Ugur Gurses, a well-known Turkish economist, said that the government's policies in a country with huge foreign debt had backfired.
Gurses counted high credit growth, the introduction of low interest rates following the coronavirus crisis in a bid to spur GDP, and the selling of $40bn through state banks in four months to keep the dollar weak as among the main reasons for the lira crisis.
“It doesn’t work. You are now left with it,” he said.
Since becoming governor of the Central Bank last year, Murat Uysal has decreased interest rates from 24 percent to 8.25 percent, while annual inflation continued to remain above 12 percent in July.
Turkey is also heavily dependent on income from tourism to replenish its foreign reserves, but this year the number of tourist arrivals has decreased by 75 percent, effectively cutting the revenue off.
New coronavirus cases in the country have been steadily increasing, passing 1,000 a day earlier this week, raising concerns of a second wave.
The Turkish economy was sluggish even before the coronavirus crisis, but is now in deep trouble.
In the space of one year, more than 2.5 million people have lost their jobs. The Turkish Central Bank seems to have burned all of its net reserves to try to keep the lira steady, while the budget deficit increased by almost 40 percent year-on-year in the first six months of 2020.
Meanwhile, the lira has lost roughly 22 percent of its value against the dollar over the first half of this year.

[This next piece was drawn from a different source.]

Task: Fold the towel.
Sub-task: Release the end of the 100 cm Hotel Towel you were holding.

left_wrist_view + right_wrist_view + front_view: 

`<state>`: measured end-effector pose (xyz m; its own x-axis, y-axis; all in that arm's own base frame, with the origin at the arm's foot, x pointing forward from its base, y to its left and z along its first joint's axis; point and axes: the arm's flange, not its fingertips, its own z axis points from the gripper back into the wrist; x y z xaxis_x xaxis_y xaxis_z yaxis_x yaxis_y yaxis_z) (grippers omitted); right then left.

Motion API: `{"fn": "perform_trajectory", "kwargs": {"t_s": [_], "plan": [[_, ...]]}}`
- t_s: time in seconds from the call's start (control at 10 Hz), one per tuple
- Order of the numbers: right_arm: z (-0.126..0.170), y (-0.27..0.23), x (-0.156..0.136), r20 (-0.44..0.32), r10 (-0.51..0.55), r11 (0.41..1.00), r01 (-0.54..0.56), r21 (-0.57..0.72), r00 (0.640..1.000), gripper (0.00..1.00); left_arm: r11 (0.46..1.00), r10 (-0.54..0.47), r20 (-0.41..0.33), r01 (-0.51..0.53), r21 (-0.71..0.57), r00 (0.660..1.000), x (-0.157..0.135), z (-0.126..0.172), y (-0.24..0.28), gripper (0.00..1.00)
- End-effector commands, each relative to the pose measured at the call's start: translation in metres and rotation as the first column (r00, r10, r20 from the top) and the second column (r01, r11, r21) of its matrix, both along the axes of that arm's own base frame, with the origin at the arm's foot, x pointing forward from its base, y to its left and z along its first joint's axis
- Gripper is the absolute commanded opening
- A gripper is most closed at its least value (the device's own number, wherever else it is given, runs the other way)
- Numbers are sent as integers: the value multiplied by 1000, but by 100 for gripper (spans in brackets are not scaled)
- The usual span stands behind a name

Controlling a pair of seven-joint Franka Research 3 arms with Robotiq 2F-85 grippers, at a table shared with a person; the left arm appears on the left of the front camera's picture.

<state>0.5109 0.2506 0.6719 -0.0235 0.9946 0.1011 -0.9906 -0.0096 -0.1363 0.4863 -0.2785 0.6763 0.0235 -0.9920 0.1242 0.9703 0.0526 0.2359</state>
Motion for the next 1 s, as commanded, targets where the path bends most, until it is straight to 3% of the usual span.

US investment bank Goldman Sachs has suggested that the Central Bank may need to make a 1.75 percent hike in interest rates to stabilise the lira, something President Recep Tayyip Erdogan is loathe to do.
Timothy Ash, an economist specialising in Turkey at BlueBay Asset Management, said that the good news might be that the Central Bank and the state banks are not using any foreign reserves to defend the lira.
“The question for me is not whether the Central Bank has learned but did Erdogan learn that his unorthodox monetary policy approach simply is wrong and does not work.” he said. “I just don’t see that."